For the 2016 release, Otis was a Polar Bear, Miller added Ben Goldberg on clarinet and Kirk Knuffke on cornet to the already formidable lineup and the results are even richer. Will Layman wrote on AllAboutJazz, “It’s an unusual sextet, but Miller has arranged the ten songs on this collection so that her band seems more like an orchestra… or maybe a circus… of different sounds and combinations. Each song is written as a tiny, coherent suite in which the voices jump forward, come together, fall away and leap back into conversation. As a result, there is a furious fun to Otis that runs directly counter to the classic jazz stereotype of MELODY-SOLOS-MELODY… For pure funkiness, the track is Slow Jam, which sets up a swaying minor groove over which Knuffke gets to play a soulful melody. It is, simply put, sexy as hell.”

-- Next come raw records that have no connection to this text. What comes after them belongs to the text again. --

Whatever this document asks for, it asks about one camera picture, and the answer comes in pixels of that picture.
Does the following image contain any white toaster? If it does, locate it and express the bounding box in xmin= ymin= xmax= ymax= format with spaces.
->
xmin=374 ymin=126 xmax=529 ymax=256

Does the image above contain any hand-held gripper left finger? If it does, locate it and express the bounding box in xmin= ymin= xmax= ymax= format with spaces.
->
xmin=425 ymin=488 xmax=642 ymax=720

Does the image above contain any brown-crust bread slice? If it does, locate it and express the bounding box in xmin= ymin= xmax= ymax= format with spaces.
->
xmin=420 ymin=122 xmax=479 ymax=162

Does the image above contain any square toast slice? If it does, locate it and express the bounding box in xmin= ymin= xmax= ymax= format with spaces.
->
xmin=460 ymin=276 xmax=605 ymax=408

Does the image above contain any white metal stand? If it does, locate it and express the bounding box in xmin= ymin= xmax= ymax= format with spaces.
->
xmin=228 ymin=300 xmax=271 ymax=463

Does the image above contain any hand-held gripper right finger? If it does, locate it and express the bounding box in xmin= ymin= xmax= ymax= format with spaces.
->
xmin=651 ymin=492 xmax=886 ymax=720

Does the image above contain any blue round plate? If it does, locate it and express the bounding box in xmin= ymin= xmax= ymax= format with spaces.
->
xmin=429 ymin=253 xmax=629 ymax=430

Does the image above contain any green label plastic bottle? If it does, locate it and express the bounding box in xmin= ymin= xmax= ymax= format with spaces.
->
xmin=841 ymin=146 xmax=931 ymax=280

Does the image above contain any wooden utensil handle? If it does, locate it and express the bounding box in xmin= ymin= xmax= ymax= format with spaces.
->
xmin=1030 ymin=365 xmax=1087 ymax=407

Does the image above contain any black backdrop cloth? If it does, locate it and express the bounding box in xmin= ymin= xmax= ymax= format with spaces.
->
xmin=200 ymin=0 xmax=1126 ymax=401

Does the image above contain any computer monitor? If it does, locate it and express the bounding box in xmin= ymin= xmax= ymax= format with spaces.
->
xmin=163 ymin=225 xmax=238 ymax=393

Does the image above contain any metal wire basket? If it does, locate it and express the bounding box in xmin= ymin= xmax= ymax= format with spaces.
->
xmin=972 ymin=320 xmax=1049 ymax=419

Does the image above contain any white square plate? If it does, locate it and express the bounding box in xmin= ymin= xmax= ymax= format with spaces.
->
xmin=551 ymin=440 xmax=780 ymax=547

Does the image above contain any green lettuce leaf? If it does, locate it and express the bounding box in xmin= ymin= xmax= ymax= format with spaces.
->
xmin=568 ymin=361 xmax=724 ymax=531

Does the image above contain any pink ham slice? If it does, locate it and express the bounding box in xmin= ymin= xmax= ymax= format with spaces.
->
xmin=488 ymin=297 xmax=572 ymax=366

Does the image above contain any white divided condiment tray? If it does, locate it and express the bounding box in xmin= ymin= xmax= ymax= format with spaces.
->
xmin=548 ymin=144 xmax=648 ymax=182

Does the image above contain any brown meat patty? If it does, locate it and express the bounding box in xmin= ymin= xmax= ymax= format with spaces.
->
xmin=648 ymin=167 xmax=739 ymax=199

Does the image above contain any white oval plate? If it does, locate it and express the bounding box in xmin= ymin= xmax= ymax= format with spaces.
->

CFS (Candy Flavored Sidewalks). Allison Miller and Boom Tic Boom
(Myra Melford-p, Jenny Scheinman-vln, Todd Sickafoose-b, Allison Miller-d). From Boom Tic Boom. Foxhaven Records. 2010
Sun Comes Up the Reservoir. Allison Miller and Boom Tic Boom
(Myra Melford-p, Jenny Scheinman-vln, Todd Sickafoose-b, Allison Miller-d). From No Morphine No Lillies. Royal Potato Family. 2013
Slow Jam. Allison Miller & Boom Tic Boom
(Kirk Knuffke-cor, Ben Goldberg-cl/contra-acl, Myra Melford-p, Jenny Scheinman-vln, Todd Sickafoose-b, Allison Miller-d/per). From Otis was a Polar Bear. Royal Potato Family. 2016
While Boom Tic Boom has been honing its sound, members of the band have been involved in many other projects. Jenny Scheinman, notably, had a decade long engagement with Bill Frissell, recording together on nine discs. In 2012, she released her seventh disc as a leader, Mischief and Mayhem. On AllAboutJazz, Jack Huntley wrote, “Scheinman has an innate ability to harness both the spirit and power of the avant-garde while, at the same time, engaging the harmonically familiar riffs of rock, folk, world, or classical modes. Aided by an expert cast of musical polymaths in guitarist Nels Cline, [Boom Tic Boom band-mate] bassist Todd Sickafoose and drummer Jim Black, Scheinman wastes not a note in establishing the mood of musical journey. Kicking off with a middle-eastern infused cadence over a tightly pulsing rhythm, the album opening A Ride With Polly Jean expands and deconstructs melodically several times as it patiently blends layers of sounds, nimbly maintaining interest throughout.”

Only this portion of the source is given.